Overall consumer credit increased $16.1 billion dollars to $2,768.5 billion, seasonally adjusted. Revolving credit increased by $800 million while non-revolving increased $15.2 billion from October.

The report gives percent changes in simple annualized rates, also known as a continuously compounded annualized rate of change. Consumer credit contractions correlate to recessions. The consumer credit report does not include charge offs and delinquencies. Credit card charge-offs were 3.90% in November and the delinquency rate for Q3 is at an 18 year low, 2.75%.

Graphed below is total consumer credit.

 

 

Student loans continue to soar. Federal government non-revolving consumer credit includes loans originated by the Department of Education under the Federal Direct Loan Program, as well as Federal Family Education Program loans that the government purchased from depository institutions and finance companies. In other words, Federal government non-resolving credit is student loans. This month student loans increased another $4.9 billion to $521.3 billion, not seasonally adjusted. When removing student loans from the not seasonally adjusted data, we have a consumer credit increase of $3.0 billion by institution type. This implies auto loans also increased.

The federal government started making 100% of guaranteed student loans in July 2010. People went more into debt, clearly, to pay for the soaring, absurdly high, educational costs. Below is the not seasonally adjusted ballooning non-revolving credit held by the Federal Government, i.e. student loans.

 

 

Below is non-revolving credit, seasonally adjusted, annualized percentage change.

 

nonrevolving credit

 

Revolving credit, which is mainly credit cards, has increased for the second month in a row as October's revolving consumer credit increase was 4.8%. Charge offs are not included in this report. Interest rates for credit cards with a balance was 12.81% in November.
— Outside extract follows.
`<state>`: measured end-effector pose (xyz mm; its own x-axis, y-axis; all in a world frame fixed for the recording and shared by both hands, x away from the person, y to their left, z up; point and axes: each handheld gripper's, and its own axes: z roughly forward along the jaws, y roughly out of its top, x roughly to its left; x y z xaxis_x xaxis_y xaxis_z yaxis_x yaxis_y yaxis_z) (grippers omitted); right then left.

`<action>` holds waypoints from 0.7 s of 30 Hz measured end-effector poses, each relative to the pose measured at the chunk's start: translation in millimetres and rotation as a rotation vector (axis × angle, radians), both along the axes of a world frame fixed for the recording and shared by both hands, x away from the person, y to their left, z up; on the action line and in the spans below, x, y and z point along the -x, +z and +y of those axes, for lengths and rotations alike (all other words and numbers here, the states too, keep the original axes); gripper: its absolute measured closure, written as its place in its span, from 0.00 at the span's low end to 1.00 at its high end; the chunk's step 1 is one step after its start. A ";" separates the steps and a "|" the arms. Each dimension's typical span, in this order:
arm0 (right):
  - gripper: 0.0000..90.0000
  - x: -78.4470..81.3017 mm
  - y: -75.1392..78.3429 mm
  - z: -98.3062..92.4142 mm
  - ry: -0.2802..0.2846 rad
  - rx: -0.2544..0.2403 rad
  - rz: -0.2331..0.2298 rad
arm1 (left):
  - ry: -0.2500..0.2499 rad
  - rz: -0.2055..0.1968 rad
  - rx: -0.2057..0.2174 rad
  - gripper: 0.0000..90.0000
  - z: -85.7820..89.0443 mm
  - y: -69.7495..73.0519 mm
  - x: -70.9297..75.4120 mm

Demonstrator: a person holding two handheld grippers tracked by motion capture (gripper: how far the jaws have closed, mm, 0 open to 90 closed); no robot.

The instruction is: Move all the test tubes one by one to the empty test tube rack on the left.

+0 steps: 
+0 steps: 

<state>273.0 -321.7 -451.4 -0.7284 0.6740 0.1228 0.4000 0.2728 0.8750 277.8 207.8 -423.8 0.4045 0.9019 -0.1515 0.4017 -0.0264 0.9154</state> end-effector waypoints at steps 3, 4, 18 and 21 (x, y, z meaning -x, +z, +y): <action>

Think about that and how the Federal Funds effective rate is essentially zero.

 

 

The New York Fed released their Q3 report for consumer and household debt where they show a dramatic increase in student loan delinquency rates. From their report for Q3:

Non-mortgage household debt balances jumped by 2.3% in the third quarter to $2.7 trillion, boosted by increases of $18 billion in auto loans, $42 billion in student loans, and $2 billion in credit card balances.

Below is the monthly revolving consumer credit annualized percentage change.

 

 

Now below is the pools of securitized assets, which had no change and is $58.1 billion. The Fed describes this category as:

Outstanding balances of pools upon which securities have been issued; these balances are no longer carried on the balance sheets of the loan originators. The shift of consumer credit from pools of securitized assets to other categories is largely due to financial institutions' implementation of the FAS 166/167 accounting rules.

They are off-balance-sheet securitized assets originated by all major holders.

 

 

Below is commercial banks revolving credit.

 

 

Below is revolving credit by finance companies.

 

 

Those 2010 "cliffs" on pools of assets and commercial banks graphs were the off the corporate books derivatives. They were brought back onto the liabilities book, via FSAB accounting rules changes in 2010.

Those in the press like to characterize debt as an increase in consumer spending and thus good for the economy. We somehow doubt crushing student loan debt has a stimulative effect to consumer spending or the economy. Every month we see student loan debt just piling up and this month is no exception.